▶ **Exercise**:
Copy the data below in full, exactly as it appears.

▶ **Dataset records**:
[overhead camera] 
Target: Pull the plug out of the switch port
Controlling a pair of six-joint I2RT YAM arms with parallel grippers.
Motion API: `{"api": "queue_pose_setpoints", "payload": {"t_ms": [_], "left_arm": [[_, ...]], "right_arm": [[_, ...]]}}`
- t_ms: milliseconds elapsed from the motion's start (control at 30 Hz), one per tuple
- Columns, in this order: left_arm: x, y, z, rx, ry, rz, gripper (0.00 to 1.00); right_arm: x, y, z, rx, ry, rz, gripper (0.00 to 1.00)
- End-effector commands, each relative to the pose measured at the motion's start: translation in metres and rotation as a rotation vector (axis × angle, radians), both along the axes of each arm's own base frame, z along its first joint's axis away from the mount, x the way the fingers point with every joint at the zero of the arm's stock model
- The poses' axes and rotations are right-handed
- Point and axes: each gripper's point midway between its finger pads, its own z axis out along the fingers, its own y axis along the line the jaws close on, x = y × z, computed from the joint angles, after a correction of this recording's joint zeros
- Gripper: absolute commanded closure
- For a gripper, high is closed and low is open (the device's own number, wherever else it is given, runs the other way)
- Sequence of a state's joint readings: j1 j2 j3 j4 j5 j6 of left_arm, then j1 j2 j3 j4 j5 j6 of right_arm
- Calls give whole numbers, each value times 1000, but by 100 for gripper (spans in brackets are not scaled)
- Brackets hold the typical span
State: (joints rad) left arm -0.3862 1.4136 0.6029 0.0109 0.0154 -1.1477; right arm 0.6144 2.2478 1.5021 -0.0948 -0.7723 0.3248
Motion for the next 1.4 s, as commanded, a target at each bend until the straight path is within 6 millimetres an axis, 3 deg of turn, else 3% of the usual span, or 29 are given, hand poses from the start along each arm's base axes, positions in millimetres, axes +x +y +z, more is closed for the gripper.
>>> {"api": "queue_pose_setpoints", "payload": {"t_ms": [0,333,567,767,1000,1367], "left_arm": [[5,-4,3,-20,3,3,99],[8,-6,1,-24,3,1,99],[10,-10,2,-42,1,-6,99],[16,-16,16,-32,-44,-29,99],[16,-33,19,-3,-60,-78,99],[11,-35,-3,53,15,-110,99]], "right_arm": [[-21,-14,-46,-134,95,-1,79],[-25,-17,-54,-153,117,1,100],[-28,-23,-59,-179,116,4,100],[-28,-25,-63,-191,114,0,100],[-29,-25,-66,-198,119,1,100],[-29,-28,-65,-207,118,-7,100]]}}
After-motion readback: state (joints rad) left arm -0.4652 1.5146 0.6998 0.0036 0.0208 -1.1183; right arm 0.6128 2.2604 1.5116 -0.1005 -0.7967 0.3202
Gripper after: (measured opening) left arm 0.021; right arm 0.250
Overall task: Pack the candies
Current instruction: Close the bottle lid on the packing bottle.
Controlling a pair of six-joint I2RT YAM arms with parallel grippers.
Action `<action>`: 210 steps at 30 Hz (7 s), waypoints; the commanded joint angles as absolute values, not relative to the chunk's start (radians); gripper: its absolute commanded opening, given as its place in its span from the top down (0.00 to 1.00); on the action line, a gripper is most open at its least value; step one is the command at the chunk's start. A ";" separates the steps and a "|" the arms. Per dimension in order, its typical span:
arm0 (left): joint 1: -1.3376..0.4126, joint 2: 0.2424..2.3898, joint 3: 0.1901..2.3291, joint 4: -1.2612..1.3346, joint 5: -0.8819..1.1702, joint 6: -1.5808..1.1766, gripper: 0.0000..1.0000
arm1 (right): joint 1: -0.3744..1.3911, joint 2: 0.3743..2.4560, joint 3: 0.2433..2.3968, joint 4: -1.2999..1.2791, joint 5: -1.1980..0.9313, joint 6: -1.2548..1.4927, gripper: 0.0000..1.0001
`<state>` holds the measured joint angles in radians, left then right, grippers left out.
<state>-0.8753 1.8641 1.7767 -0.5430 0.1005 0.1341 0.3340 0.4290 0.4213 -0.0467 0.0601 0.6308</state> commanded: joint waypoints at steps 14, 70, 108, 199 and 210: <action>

▶ **Written reply**:
[overhead camera] 
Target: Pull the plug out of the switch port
Controlling a pair of six-joint I2RT YAM arms with parallel grippers.
Motion API: `{"api": "queue_pose_setpoints", "payload": {"t_ms": [_], "left_arm": [[_, ...]], "right_arm": [[_, ...]]}}`
- t_ms: milliseconds elapsed from the motion's start (control at 30 Hz), one per tuple
- Columns, in this order: left_arm: x, y, z, rx, ry, rz, gripper (0.00 to 1.00); right_arm: x, y, z, rx, ry, rz, gripper (0.00 to 1.00)
- End-effector commands, each relative to the pose measured at the motion's start: translation in metres and rotation as a rotation vector (axis × angle, radians), both along the axes of each arm's own base frame, z along its first joint's axis away from the mount, x the way the fingers point with every joint at the zero of the arm's stock model
- The poses' axes and rotations are right-handed
- Point and axes: each gripper's point midway between its finger pads, its own z axis out along the fingers, its own y axis along the line the jaws close on, x = y × z, computed from the joint angles, after a correction of this recording's joint zeros
- Gripper: absolute commanded closure
- For a gripper, high is closed and low is open (the device's own number, wherever else it is given, runs the other way)
- Sequence of a state's joint readings: j1 j2 j3 j4 j5 j6 of left_arm, then j1 j2 j3 j4 j5 j6 of right_arm
- Calls give whole numbers, each value times 1000, but by 100 for gripper (spans in brackets are not scaled)
- Brackets hold the typical span
State: (joints rad) left arm -0.3862 1.4136 0.6029 0.0109 0.0154 -1.1477; right arm 0.6144 2.2478 1.5021 -0.0948 -0.7723 0.3248
Motion for the next 1.4 s, as commanded, a target at each bend until the straight path is within 6 millimetres an axis, 3 deg of turn, else 3% of the usual span, or 29 are given, hand poses from the start along each arm's base axes, positions in millimetres, axes +x +y +z, more is closed for the gripper.
>>> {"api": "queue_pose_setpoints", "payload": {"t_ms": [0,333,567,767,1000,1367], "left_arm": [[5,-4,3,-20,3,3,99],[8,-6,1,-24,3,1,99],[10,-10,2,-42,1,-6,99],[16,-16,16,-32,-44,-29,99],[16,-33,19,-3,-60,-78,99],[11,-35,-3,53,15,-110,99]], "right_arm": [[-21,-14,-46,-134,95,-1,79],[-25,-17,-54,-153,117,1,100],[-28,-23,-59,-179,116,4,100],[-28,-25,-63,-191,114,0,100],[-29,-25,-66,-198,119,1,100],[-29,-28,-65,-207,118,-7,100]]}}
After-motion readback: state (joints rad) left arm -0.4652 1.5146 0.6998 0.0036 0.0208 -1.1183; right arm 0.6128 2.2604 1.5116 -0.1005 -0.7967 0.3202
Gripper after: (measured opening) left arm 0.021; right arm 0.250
Overall task: Pack the candies
Current instruction: Close the bottle lid on the packing bottle.
Controlling a pair of six-joint I2RT YAM arms with parallel grippers.
Action `<action>`: 210 steps at 30 Hz (7 s), waypoints; the commanded joint angles as absolute values, not relative to the chunk's start (radians); gripper: its absolute commanded opening, given as its place in its span from the top down (0.00 to 1.00); on the action line, a gripper is most open at its least value; step one is the command at the chunk's start. A ";" separates the steps and a "|" the arms. Per dimension in order, its typical span:
arm0 (left): joint 1: -1.3376..0.4126, joint 2: 0.2424..2.3898, joint 3: 0.1901..2.3291, joint 4: -1.2612..1.3346, joint 5: -0.8819..1.1702, joint 6: -1.5808..1.1766, gripper: 0.0000..1.0000
arm1 (right): joint 1: -0.3744..1.3911, joint 2: 0.3743..2.4560, joint 3: 0.2433..2.3968, joint 4: -1.2999..1.2791, joint 5: -1.1980..0.9313, joint 6: -1.2548..1.4927, gripper: 0.0000..1.0001
`<state>` holds the measured joint angles in radians, left then right, grippers left out.
<state>-0.8753 1.8641 1.7767 -0.5430 0.1005 0.1341 0.3340 0.4290 0.4213 -0.0467 0.0601 0.6308</state> commanded: joint waypoints at steps 14, 70, 108, 199 and 210: <action>

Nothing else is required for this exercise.